Published on 2 April 2014

A food scientist, grower and field researcher who has worked for 45 years to establish and ensure world-class macadamia nut production in Australia will become an Honorary Senior Fellow of the University of the Sunshine Coast.

Ian McConachie AM, of Gympie, will be the only recipient of an honorary award at the USC Science, Health, Engineering and Sports Sciences graduation ceremony at 5pm on Friday 11 April.

It will be one of four honorary awards to be presented at USC’s four graduation ceremonies over 10-11 April.

Mr McConachie, 77, who started work as a food scientist in 1955 and graduated in chemistry and management from the Queensland University of Technology, is a pioneer of the Australian macadamia industry.

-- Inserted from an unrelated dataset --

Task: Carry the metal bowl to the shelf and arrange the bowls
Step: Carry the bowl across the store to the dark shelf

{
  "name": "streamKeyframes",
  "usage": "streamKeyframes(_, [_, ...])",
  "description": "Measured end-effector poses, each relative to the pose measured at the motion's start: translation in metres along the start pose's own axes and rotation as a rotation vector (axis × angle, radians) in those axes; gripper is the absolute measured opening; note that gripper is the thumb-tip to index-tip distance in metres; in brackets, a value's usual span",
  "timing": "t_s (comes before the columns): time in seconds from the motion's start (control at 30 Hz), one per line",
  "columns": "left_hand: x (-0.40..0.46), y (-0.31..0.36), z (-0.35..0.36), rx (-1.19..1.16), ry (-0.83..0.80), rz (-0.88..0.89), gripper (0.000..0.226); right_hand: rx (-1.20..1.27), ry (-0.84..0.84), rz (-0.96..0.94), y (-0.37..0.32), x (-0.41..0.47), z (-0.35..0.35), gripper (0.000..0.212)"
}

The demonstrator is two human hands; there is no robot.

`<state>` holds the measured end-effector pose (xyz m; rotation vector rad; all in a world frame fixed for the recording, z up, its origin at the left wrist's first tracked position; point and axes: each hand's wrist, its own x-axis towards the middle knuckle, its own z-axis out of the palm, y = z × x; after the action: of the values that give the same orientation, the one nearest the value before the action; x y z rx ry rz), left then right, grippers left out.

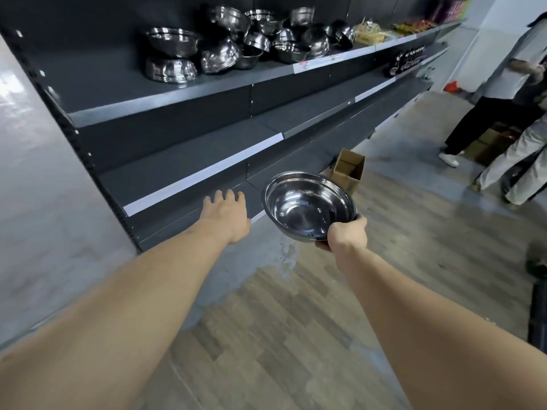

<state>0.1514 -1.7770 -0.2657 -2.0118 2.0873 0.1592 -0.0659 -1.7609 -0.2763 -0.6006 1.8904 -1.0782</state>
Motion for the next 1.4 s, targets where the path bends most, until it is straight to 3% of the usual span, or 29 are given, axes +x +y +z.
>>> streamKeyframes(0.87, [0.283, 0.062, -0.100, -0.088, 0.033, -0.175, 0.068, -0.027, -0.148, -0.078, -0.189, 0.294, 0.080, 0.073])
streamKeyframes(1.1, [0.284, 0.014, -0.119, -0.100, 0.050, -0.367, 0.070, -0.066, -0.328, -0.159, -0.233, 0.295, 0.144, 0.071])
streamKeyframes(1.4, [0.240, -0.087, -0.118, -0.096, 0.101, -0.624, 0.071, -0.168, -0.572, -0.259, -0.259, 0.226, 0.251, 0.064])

In 2006, he received a Member of the Order of Australia (AM) for service to the industry as a grower and exporter contributing to international industry relations and the establishment of a renewable co-generation power facility.

“The USC award will be one of my life’s highlights, second only to the AM,” he said.

Mr McConachie is the founder and former chairman of the board of the large, Gympie-based processing and value-adding company Suncoast Gold Macadamias (Australia).

He was a director of the peak industry body, the Australian Macadamia Society, for 30 years and the founding chair of the Macadamia Conservation Trust.

He helped make local product competitive in both domestic and export markets by striving for quality. Suncoast Gold was the first macadamia factory in the world to gain Quality Assurance Accreditation to a specific international standard.

“I’ve enjoyed leading the industry development of innovation and quality initiatives and creating an awareness of the need to conserve the threatened wild macadamia species in our rainforest,” he said.

He is now updating his book on the history of the industry, called ‘The Macadamia Story’, and has been heavily involved in research to regenerate a rare macadamia species found near Miriam Vale.

“I have worked with (current and former) USC researchers Dr Noel Meyers, Dr Helen Wallace, Dr David Walton, Dr Michael Powell and Dr Alison Shapcott,” he said.

“USC is vibrant and progressive with highly-motivated students.”